• [Task requirements]
From the data that follows, copy every line holding the string "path".

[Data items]
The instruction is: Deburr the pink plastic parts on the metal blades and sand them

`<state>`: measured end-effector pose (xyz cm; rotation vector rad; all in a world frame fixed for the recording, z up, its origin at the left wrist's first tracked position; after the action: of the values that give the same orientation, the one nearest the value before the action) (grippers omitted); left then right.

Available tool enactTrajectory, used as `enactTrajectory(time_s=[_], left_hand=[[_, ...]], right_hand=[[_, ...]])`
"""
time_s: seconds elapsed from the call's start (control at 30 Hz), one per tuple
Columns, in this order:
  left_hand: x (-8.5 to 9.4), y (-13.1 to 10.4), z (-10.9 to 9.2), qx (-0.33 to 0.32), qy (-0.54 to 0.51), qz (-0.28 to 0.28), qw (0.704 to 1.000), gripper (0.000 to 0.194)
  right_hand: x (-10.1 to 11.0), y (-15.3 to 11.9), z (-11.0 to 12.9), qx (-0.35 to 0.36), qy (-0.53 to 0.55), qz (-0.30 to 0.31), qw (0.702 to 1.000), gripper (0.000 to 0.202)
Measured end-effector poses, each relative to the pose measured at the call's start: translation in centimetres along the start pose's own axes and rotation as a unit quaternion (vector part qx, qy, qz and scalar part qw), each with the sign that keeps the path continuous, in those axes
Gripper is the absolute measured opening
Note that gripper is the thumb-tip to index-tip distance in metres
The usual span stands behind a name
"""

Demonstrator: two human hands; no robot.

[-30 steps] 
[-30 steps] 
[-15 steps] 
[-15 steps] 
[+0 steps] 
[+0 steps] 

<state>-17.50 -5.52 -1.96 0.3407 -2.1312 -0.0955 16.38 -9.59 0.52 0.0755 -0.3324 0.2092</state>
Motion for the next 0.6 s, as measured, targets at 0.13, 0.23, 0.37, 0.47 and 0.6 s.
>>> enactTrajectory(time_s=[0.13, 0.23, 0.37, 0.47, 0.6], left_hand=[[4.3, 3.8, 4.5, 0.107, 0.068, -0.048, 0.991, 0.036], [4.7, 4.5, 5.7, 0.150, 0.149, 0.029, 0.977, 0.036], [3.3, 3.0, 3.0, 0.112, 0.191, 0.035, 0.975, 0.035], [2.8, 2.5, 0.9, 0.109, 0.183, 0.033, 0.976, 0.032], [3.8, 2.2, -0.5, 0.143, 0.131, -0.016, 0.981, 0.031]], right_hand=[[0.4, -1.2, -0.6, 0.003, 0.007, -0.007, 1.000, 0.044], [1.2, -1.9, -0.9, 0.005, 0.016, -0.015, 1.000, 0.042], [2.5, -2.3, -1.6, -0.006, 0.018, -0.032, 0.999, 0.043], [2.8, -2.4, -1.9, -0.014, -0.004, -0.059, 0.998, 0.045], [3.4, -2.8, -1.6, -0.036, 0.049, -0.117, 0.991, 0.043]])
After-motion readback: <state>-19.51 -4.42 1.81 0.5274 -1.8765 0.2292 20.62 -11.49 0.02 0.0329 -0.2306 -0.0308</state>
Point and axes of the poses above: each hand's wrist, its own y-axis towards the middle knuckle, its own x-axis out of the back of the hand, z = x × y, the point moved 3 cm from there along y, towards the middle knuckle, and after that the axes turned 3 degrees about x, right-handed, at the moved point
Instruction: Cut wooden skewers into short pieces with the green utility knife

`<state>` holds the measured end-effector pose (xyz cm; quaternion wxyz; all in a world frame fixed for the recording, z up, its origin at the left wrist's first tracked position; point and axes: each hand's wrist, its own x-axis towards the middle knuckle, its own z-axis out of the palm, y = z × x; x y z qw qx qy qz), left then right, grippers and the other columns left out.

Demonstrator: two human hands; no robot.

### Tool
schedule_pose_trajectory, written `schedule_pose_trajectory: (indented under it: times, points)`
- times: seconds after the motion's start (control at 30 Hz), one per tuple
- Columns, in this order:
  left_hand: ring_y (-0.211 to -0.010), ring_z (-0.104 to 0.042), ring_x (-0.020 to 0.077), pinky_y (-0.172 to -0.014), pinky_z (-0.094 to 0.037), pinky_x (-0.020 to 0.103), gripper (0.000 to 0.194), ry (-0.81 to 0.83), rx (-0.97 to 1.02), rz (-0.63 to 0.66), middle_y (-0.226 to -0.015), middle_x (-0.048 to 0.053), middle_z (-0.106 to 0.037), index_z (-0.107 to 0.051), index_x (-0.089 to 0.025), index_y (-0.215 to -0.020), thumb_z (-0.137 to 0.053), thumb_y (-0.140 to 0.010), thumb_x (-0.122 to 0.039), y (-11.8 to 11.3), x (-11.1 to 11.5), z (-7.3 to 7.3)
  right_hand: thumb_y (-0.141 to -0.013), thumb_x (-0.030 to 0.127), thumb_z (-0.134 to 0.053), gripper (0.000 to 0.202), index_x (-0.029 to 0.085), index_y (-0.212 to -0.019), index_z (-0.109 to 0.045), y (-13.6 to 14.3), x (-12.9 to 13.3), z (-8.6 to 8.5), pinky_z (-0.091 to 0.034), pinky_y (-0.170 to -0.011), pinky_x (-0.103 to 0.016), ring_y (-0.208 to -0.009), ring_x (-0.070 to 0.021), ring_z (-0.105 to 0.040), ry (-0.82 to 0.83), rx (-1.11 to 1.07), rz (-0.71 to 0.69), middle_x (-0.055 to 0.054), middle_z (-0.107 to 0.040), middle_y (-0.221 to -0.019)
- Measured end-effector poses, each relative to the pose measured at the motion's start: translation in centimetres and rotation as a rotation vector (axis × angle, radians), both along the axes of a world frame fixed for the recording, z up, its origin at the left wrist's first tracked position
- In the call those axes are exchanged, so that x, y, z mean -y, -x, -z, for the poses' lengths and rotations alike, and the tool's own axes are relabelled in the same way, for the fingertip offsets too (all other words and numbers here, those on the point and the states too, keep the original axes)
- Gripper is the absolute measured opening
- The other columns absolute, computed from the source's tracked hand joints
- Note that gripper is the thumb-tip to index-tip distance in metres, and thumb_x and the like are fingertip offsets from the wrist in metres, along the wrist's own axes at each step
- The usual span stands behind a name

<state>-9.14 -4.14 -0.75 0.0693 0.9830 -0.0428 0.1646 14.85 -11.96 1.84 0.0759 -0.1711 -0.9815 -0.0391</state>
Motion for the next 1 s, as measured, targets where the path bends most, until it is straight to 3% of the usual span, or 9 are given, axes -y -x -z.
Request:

• [Response to this task]
Measured end-effector poses, each relative to the pose measured at the call's start: translation in centimetres along the start pose's own axes and rotation as a unit quaternion (vector part qx, qy, qz and scalar part qw), each with the sign that keeps the path continuous, in those axes
Motion for the next 1 s, as measured, targets where the path bends most, until it is straight to 3% of the usual span, or 9 are given, axes -y -x -z.

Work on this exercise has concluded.